Exercise directions ::
When a line in the data below includes "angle", pick it out and copy it.
::: Supplied data
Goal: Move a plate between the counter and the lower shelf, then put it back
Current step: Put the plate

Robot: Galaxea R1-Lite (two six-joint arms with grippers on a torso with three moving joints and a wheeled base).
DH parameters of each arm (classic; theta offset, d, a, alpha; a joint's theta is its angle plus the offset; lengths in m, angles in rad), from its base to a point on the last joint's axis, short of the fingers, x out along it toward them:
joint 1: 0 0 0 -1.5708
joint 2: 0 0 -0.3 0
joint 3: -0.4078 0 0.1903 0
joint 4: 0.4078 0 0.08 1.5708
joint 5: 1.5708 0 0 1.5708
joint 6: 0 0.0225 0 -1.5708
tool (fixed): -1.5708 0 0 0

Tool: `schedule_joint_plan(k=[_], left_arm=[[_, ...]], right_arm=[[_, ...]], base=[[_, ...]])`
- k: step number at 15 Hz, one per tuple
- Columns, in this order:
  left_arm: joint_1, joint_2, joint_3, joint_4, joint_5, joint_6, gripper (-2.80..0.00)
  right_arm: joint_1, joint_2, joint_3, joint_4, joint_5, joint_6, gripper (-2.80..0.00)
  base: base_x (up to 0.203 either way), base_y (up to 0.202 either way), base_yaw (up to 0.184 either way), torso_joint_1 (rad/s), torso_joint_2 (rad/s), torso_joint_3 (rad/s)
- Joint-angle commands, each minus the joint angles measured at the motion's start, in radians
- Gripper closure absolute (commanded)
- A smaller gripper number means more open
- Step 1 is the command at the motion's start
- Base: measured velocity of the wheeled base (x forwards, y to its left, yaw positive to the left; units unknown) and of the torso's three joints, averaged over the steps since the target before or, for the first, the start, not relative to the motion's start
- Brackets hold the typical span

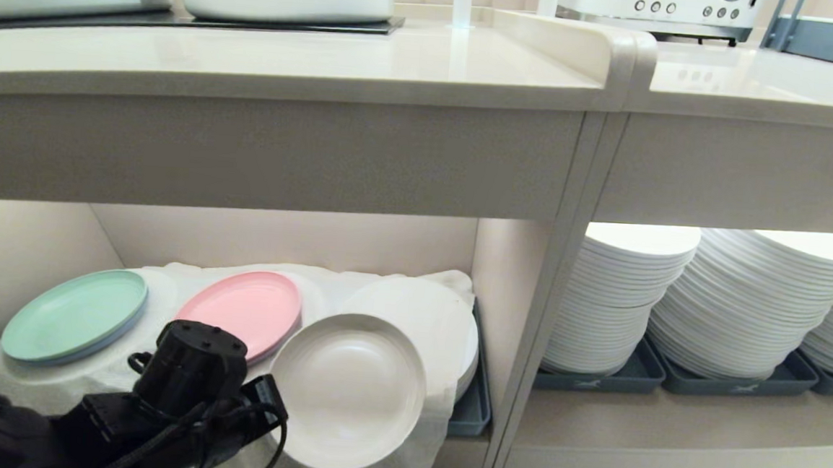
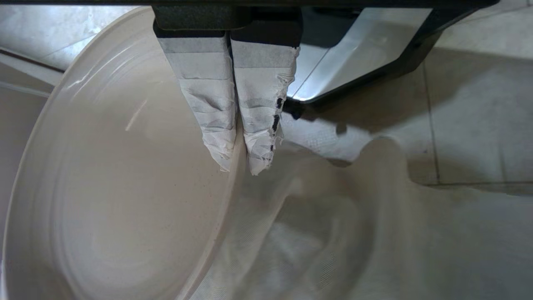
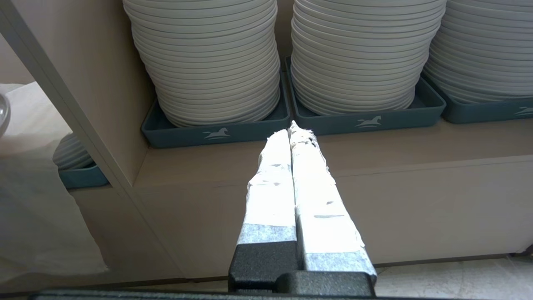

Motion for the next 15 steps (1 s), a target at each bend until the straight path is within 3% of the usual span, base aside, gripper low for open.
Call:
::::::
The completed task ::
DH parameters of each arm (classic; theta offset, d, a, alpha; a joint's theta is its angle plus the offset; lengths in m, angles in rad), from its base to a point on the last joint's axis, short of the fingers, x out along it toward them:
- Joint-angle commands, each minus the joint angles measured at the motion's start, in radians

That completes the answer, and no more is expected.